What is less often addressed is the role of the individual listing agent. That is, the agent who is directly responsible for securing the listing, investing in market readiness, and getting the property into the system.
At the same time, the value of the listing itself is increasing. It generates consumer attention, data, and buyer inquiries, which are often monetized at the platform level.
In this context, important questions arise.
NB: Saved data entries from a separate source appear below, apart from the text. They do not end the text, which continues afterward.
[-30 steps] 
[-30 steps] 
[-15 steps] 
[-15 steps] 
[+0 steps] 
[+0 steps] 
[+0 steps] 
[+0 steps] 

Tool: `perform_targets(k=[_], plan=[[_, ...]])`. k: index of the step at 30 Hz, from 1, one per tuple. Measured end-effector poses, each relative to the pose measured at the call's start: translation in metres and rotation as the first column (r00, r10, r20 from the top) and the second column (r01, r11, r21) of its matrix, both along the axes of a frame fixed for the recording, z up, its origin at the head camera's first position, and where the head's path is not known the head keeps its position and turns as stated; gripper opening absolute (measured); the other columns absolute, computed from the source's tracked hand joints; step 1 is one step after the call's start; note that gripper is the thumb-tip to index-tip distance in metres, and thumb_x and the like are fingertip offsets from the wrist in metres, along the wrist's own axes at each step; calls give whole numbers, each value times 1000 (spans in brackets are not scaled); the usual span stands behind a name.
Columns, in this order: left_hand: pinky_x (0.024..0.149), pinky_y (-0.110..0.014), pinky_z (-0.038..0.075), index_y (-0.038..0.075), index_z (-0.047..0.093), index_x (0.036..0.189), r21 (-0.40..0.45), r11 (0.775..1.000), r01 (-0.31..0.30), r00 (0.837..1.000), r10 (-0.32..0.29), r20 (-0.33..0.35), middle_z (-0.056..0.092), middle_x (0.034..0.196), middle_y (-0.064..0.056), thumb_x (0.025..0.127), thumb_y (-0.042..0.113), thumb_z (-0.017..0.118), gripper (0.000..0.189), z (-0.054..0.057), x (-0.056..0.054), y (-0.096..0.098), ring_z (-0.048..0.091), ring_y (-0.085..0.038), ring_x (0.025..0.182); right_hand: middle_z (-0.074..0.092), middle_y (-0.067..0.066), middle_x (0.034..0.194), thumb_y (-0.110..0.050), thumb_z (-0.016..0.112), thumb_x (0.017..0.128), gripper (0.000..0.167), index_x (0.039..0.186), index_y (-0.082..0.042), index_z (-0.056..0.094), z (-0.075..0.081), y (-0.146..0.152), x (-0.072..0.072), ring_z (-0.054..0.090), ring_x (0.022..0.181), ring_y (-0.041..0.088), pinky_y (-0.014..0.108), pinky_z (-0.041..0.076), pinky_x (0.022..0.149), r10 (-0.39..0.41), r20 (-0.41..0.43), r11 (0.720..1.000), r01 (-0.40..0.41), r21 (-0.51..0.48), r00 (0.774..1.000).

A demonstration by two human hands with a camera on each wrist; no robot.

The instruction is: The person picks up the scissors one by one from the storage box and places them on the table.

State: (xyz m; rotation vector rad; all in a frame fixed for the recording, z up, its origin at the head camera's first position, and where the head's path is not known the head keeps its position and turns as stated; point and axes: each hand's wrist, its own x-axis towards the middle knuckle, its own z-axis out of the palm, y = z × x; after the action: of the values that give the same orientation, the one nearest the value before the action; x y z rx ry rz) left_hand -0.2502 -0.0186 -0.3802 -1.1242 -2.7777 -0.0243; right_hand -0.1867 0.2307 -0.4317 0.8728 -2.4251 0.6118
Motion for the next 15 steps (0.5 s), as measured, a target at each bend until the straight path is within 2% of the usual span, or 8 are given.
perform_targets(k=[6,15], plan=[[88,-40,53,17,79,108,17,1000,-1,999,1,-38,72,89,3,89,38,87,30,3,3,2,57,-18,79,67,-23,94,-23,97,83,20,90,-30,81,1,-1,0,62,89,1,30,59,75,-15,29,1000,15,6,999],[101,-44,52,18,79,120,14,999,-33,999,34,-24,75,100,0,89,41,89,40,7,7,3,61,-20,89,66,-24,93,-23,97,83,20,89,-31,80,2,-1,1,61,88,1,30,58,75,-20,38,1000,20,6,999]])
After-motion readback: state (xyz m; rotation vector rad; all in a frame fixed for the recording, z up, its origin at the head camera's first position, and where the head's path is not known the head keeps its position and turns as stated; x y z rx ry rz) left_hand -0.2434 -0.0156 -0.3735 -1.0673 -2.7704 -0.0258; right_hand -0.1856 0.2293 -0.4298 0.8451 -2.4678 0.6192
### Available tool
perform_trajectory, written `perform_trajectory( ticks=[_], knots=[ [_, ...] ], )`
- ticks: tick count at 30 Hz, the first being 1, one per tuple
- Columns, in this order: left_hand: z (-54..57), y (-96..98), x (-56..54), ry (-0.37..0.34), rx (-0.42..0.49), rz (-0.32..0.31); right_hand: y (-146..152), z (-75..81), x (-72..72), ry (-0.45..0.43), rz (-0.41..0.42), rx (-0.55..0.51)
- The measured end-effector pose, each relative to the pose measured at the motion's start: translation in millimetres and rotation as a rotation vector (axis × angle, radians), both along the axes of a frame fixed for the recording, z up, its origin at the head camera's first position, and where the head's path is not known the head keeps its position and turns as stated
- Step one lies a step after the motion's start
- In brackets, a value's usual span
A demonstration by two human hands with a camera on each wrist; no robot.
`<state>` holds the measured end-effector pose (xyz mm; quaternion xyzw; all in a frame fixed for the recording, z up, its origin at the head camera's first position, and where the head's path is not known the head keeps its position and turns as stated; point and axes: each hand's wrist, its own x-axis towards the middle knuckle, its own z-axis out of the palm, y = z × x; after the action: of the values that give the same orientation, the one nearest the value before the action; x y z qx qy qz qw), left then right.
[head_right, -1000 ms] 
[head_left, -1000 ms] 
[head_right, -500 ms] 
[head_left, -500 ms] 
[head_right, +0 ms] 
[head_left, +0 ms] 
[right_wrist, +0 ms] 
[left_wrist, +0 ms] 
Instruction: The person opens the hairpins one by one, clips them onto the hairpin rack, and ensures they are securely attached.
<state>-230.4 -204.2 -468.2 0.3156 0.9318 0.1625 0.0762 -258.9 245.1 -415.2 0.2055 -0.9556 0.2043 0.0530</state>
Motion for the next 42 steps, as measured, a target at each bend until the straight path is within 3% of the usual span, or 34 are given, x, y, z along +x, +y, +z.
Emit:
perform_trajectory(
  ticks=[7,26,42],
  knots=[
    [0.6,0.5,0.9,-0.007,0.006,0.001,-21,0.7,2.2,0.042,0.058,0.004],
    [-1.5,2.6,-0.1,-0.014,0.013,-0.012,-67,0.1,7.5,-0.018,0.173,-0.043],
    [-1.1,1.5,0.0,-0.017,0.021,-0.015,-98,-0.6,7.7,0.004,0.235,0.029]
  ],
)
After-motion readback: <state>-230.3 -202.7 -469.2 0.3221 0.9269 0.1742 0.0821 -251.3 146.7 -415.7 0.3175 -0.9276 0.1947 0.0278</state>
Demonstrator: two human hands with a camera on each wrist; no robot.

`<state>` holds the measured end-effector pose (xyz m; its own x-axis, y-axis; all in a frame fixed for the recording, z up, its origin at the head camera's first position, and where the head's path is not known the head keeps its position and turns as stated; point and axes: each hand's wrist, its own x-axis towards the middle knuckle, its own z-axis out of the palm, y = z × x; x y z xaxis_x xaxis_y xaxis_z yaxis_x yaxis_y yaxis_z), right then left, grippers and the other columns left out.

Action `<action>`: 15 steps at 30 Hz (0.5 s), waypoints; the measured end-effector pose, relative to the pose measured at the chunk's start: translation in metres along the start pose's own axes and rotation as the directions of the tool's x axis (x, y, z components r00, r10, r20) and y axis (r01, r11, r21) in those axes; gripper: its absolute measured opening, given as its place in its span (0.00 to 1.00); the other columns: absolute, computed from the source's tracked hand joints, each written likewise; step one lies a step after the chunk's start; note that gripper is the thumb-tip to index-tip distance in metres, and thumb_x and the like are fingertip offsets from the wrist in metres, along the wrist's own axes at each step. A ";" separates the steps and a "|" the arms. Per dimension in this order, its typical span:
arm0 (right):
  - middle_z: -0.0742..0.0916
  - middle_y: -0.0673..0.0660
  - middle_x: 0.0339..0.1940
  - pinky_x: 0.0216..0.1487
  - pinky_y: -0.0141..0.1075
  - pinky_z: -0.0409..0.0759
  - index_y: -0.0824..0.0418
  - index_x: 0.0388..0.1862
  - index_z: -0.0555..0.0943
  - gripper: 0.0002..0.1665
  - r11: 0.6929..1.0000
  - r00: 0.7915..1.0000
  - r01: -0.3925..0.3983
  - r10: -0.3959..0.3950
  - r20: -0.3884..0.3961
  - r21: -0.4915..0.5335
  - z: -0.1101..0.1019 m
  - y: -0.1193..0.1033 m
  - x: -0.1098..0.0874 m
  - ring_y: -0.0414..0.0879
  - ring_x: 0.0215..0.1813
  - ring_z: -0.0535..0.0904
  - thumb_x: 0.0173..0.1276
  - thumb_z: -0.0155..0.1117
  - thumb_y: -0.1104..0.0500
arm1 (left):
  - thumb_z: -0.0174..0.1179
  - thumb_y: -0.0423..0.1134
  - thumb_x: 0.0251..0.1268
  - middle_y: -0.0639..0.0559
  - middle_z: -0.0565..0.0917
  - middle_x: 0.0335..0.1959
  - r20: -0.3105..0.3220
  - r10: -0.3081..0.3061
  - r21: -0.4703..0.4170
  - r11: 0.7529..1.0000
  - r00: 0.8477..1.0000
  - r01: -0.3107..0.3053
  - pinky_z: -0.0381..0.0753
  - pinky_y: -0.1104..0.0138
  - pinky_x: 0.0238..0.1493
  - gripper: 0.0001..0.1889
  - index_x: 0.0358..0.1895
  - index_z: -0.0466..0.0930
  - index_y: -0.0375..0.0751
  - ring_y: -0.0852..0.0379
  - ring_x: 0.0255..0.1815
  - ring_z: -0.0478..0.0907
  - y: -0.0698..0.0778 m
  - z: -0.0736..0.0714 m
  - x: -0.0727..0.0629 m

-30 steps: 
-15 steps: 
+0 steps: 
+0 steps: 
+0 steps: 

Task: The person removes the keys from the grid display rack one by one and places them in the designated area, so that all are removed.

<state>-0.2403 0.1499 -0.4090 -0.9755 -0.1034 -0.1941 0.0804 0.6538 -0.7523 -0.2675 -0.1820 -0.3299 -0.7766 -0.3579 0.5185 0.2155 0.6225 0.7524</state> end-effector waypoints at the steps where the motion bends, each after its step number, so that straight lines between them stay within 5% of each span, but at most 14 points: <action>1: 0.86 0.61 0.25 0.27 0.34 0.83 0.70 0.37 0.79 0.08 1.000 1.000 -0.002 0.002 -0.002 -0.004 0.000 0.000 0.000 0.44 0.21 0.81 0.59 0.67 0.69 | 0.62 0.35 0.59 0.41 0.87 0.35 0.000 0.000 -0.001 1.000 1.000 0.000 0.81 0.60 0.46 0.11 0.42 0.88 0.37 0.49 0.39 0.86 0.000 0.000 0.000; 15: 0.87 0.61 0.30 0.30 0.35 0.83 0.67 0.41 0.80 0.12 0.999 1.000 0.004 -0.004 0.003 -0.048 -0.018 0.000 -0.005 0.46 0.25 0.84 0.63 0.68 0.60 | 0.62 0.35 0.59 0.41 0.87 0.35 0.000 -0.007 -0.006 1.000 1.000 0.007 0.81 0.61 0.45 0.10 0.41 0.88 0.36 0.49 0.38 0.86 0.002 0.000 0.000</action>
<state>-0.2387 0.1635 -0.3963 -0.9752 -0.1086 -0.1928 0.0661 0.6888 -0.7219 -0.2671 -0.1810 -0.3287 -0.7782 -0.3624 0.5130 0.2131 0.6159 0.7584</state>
If a listing agent is creating an asset, should they have a more clearly defined role in how the opportunities the asset generates are distributed in the first place?
A system that already partially knows the list
It is worth noting that the industry has already acknowledged the origins of listing in a limited manner. MLS and IDX rules require attribution of the listing broker in nearly all public displays in the familiar “Listing Courtesy of…” format. This ensures that the origin of the list is clearly recognized.
But that recognition is largely symbolic. It does not affect how buyer inquiries are delivered, nor does it affect the role of the individual agent who secured and sold the listing.
In fact, the system preserves attribution, but opportunities are unstructured.
“Listing Agent 1st Contact”
One way to address this gap is to introduce a defined “listing agent first window.” Under this approach, the property will remain fully open to the market and all buyers will still have access to the listing, but for a limited time, initial buyer inquiries generated by the listing will be directed to the listing agent.
This does not reduce clarity or limit exposure. At least initially, you simply connect the opportunity created by the list to its source.
It’s not about free exposure. it’s a matter of choice
Importantly, this is not a free or self-controlled proposition. It will function as a voluntary framework. Listing agents can choose to pay a reasonable fee to protect that initial opportunity for a period of time, or opt out and allow their listings to function fully within the open market, as they do today.
If an agent chooses not to participate, nothing changes. The list will flow exactly like the current system.
why is this important
Currently, the distribution of opportunities generated by listings is largely determined by platform design, advertising models, and where consumers enter the system. That creates a contradiction.
A listing agent may or may not receive an inquiry depending on factors unrelated to the creation of the listing itself. At the same time, the agent secures the listing, funds the marketing, and assumes the initial risk. The system recognizes its role in attribution. It doesn’t consistently translate into opportunity.
Bring the listing agent back into the conversation
Much of the current industry discussion focuses on policies, platforms, and intermediary strategies. These are important conversations that will continue to shape how listings are handled.
But for many agents, the problem feels more pressing. They secure listings, invest in preparation and marketing, and bring inventory to market.
At the same time, the listing itself becomes a valuable asset, generating attention, inquiries, opportunities, and often being distributed or monetized beyond the agent who created the listing.
The question is not whether platforms or intermediaries should play a role in the process. They obviously are. The question is whether the listing agent should be more directly included in how the opportunity is initially allocated.
A listing agent’s first window does not eliminate competition, reduce exposure, or disrupt the market. This simply ensures that, at least for a defined period of time, the agent responsible for creating the list is part of the opportunities it generates.
If listings are the foundation of the marketplace, the listing agent’s role in the opportunities they create deserves to be part of the structure and conversation.
Robert Smith is a New York State licensed real estate broker and instructor with over 40 years of full-time experience in the real estate industry. Connect with him on LinkedIn.